■ What you are asked to do ■
To complete this task, print all the data below exactly but leave out the images.

■ Data shown ■

_ _ _ _ _ _ _

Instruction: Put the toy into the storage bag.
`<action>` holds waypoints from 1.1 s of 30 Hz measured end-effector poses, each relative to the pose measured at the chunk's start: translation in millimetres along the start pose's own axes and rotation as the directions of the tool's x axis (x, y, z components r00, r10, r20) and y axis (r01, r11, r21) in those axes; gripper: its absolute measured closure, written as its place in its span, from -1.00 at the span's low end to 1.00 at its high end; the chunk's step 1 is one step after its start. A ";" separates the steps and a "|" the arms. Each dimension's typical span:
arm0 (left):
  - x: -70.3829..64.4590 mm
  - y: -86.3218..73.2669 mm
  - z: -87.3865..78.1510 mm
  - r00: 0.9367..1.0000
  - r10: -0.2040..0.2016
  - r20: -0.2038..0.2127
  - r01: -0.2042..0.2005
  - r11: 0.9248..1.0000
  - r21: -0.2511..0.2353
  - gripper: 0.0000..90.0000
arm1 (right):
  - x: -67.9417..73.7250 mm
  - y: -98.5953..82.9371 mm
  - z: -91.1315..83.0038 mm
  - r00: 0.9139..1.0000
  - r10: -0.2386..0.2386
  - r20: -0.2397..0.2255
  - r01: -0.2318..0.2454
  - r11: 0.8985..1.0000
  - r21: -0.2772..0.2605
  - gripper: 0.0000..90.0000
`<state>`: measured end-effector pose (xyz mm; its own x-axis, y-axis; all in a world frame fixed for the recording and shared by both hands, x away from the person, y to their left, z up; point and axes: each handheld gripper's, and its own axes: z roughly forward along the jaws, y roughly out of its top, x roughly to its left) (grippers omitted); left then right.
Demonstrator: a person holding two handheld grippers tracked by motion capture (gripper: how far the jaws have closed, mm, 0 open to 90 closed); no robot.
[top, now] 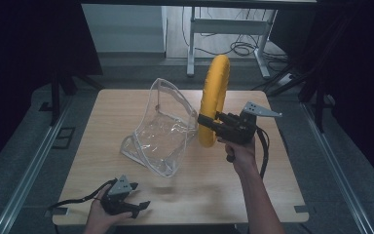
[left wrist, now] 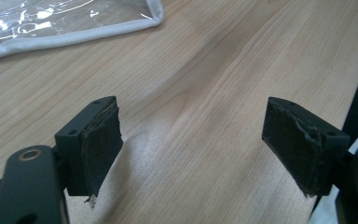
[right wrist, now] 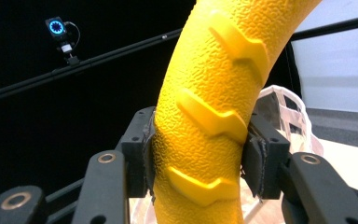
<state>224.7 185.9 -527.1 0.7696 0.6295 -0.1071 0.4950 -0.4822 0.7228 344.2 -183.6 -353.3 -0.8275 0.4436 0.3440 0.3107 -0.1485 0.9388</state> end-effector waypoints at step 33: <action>0.2 0.1 -0.6 1.000 0.001 0.000 -0.001 1.000 -0.003 -0.56 | 39.9 36.2 13.8 0.995 -0.079 -0.055 0.074 0.994 -0.083 0.13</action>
<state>224.7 186.3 -526.6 0.7700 0.6291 -0.1067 0.4933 -0.4807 0.7250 328.9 -159.0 -305.7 -0.8740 0.4046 0.2692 0.2086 -0.1880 0.9598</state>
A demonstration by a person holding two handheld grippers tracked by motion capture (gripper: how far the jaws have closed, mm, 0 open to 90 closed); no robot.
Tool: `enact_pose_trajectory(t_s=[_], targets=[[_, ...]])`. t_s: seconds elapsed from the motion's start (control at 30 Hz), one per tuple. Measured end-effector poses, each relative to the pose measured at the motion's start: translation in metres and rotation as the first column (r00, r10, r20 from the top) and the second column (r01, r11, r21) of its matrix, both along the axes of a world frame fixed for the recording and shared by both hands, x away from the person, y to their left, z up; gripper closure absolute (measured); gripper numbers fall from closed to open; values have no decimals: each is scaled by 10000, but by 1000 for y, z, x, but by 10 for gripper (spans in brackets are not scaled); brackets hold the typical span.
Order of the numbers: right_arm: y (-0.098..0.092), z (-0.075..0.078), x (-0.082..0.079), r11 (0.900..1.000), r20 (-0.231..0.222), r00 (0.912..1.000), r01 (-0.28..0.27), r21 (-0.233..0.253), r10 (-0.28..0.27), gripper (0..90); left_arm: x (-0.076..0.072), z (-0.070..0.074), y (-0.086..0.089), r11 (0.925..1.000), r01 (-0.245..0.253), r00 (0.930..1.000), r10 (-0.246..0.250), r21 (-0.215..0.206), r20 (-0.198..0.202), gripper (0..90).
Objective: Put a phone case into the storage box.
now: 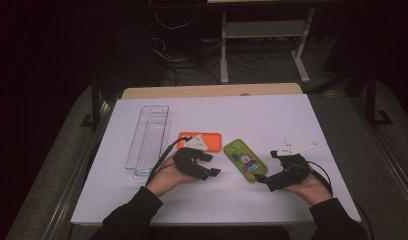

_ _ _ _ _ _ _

■ Problem solution ■
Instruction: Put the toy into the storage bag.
`<action>` holds waypoints from 1.1 s of 30 Hz measured end-effector poses, each relative to the pose measured at the chunk's start: translation in millimetres along the start pose's own axes and rotation as the directions of the tool's x axis (x, y, z components r00, r10, r20) and y axis (r01, r11, r21) in those axes; gripper: its absolute measured closure, written as its place in its span, from -1.00 at the span's low end to 1.00 at its high end; the chunk's step 1 is one step after its start. A ";" separates the steps and a "|" the arms. Each dimension's typical span:
arm0 (left):
  - x: -70.3829..64.4590 mm
  - y: -86.3218..73.2669 mm
  - z: -87.3865..78.1510 mm
  - r00: 0.9367..1.0000
  - r10: -0.2040..0.2016
  - r20: -0.2038..0.2127
  - r01: -0.2042..0.2005
  - r11: 0.9248..1.0000
  - r21: -0.2511..0.2353
  - gripper: 0.0000..90.0000
arm1 (right):
  - x: -67.9417..73.7250 mm
  - y: -98.5953..82.9371 mm
  - z: -91.1315..83.0038 mm
  - r00: 0.9139..1.0000
  - r10: -0.2386..0.2386
  - r20: -0.2397..0.2255
  - r01: -0.2318..0.2454
  - r11: 0.8985..1.0000
  - r21: -0.2772..0.2605
  - gripper: 0.0000..90.0000
`<state>`: measured end-effector pose (xyz mm; its own x-axis, y-axis; all in a world frame fixed for the recording and shared by both hands, x away from the person, y to their left, z up; point and axes: each handheld gripper's, and its own axes: z roughly forward along the jaws, y roughly out of its top, x roughly to its left) (grippers omitted); left then right.
Demonstrator: a person holding two handheld grippers tracked by motion capture (gripper: how far the jaws have closed, mm, 0 open to 90 closed); no robot.
[top, now] 
[left wrist, now] 
[right wrist, now] 
<state>224.7 185.9 -527.1 0.7696 0.6295 -0.1071 0.4950 -0.4822 0.7228 344.2 -183.6 -353.3 -0.8275 0.4436 0.3440 0.3107 -0.1485 0.9388</state> end-effector waypoints at step 33: <action>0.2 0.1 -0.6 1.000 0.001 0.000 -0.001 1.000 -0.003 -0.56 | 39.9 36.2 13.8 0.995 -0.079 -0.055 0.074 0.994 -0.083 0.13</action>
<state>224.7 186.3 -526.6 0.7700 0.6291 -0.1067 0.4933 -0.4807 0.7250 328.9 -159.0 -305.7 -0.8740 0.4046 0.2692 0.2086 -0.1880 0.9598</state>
A demonstration by a person holding two handheld grippers tracked by motion capture (gripper: how far the jaws have closed, mm, 0 open to 90 closed); no robot.
Tool: `enact_pose_trajectory(t_s=[_], targets=[[_, ...]])`. t_s: seconds elapsed from the motion's start (control at 30 Hz), one per tuple. Measured end-effector poses, each relative to the pose measured at the motion's start: translation in metres and rotation as the first column (r00, r10, r20 from the top) and the second column (r01, r11, r21) of its matrix, both along the axes of a world frame fixed for the recording and shared by both hands, x away from the person, y to their left, z up; gripper closure absolute (measured); gripper numbers fall from closed to open; values have no decimals: each is scaled by 10000, but by 1000 for y, z, x, but by 10 for gripper (spans in brackets are not scaled); brackets hold the typical span.
Order of the numbers: right_arm: y (-0.098..0.092), z (-0.075..0.078), x (-0.082..0.079), r11 (0.900..1.000), r20 (-0.231..0.222), r00 (0.912..1.000), r01 (-0.28..0.27), r21 (-0.233..0.253), r10 (-0.28..0.27), gripper (0..90); left_arm: x (-0.076..0.072), z (-0.070..0.074), y (-0.086..0.089), r11 (0.925..1.000), r01 (-0.245..0.253), r00 (0.930..1.000), r10 (-0.246..0.250), r21 (-0.215..0.206), r20 (-0.198..0.202), gripper (0..90).
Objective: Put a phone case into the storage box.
now: 

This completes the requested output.